Por último, también corresponde acoger la objeción que hace el Servicio, que ellos no constituyen ni suplen la contabilidad fidedigna que exige la ley, porque tampoco se ha acompañado documentación alguna que permita dar respaldo a los asientos contables que se registran en dichos libros que se acompañan, ni mucho menos en la determinación de la renta líquida imponible, no dándose cumplimento para ello, a las exigencias que contemplan los artículos 16 al 21 del Código Tributario, por lo que al no conformarse éstos a las citadas normas legales, no tienen más valor que un documento privado emanado de la misma parte que lo presenta;
Undécimo: Que, por lo mismo, dado que la reclamante no acreditó la veracidad de su declaración con antecedentes fidedignos que la sustentaran, no era procedente la devolución del saldo a favor retenido, solicitado en su declaración de impuesto AT 2013, porque es obligación del contribuyente acreditar tanto en sede administrativa como jurisdiccional, la procedencia de los créditos que está imputando por concepto de Impuesto de Primera Categoría, no bastando para ello la incorporación posterior de un informe contable y antecedentes generales de contabilidad, que no revisten el carácter de una contabilidad fidedigna, como tampoco respaldan ni explican los supuestos de hecho que hizo valer en su reclamo, siendo también insuficientes para estos efectos, los documentos acompañados por el reclamante con posterioridad ante esta Corte, pretendiendo que con ellos se haga una nueva auditoría completa, sin corresponder ello a esta instancia judicial.

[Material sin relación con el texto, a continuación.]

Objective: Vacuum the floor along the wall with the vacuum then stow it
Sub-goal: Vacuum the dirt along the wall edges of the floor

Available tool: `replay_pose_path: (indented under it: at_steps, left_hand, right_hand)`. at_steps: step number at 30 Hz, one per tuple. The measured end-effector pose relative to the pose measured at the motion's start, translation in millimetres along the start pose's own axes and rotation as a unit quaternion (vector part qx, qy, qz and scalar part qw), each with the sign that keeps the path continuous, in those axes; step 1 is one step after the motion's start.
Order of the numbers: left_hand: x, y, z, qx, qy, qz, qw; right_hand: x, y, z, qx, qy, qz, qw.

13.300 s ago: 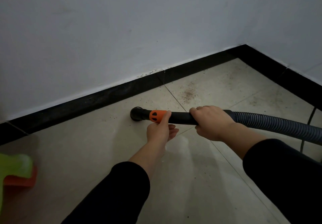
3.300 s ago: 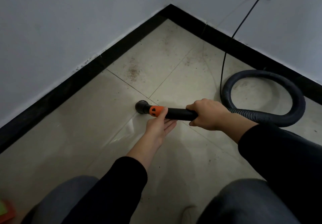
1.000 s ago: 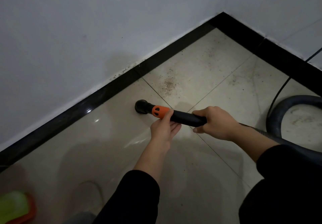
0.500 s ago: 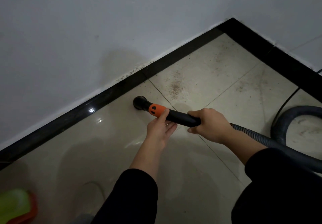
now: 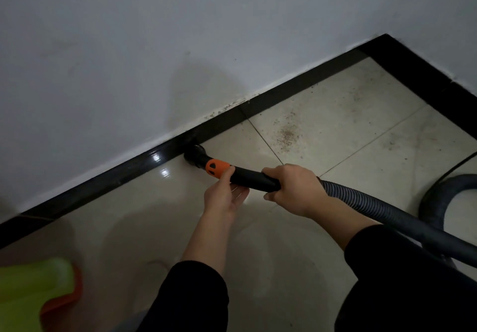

Con las consideraciones expuestas y de conformidad, además, a lo que disponen los artículos 1° del D.F.L. N° 7, Ley Orgánica del Servicio de Impuestos Internos; 3° de la Ley 19.880, 1, 6, 16, 17, 18, 19, 21, 59, 60, 63, 123, 124 y 132 del Código Tributario, 31, 14 de la Ley de Impuesto a la Renta, 186 y siguientes, del Código de Procedimiento Civil, se revoca la sentencia apelada de veinticuatro de noviembre de dos mil quince, escrita a fojas 156 y siguientes, dictada por el Primer Tribunal Tributario y Aduanero, que acogió en parte el reclamo interpuesto por doña Nancy del Carmen Liberona Pérez, en representación de Comercial Regina Limitada, dejando sin efecto en la parte correspondiente, la Resolución Ex. N° 313000000147, de fecha 19 de noviembre de 2013, ordenando la devolución de impuesto por la suma de $5.308.389, y en su lugar se declara, que se rechaza en todas sus partes el reclamo, y por lo mismo, se deniega la solicitud de devolución, sin costas por haber tenido motivos plausibles para litigar.
Regístrese y devuélvase.
Redacción del Ministro (S) Sr. Norambuena Carrillo
Rol Ingreso Corte N° 11-2016.
Pronunciada por la Undécima Sala de esta Iltma. Corte de Apelaciones de Santiago, presidida por el Ministro Sr. Hernán Crisosto Greisse y conformada por el Ministro Sr. Alejandro Rivera Muñoz y el Ministro (S) Jorge Norambuena Carrillo. Autorizada por el Ministro de Fe de esta Iltma. Corte de Apelaciones de Santiago. En Santiago, dieciséis de mayo de dos mil dieciséis, se notificó por el estado diario la resolución que antecede.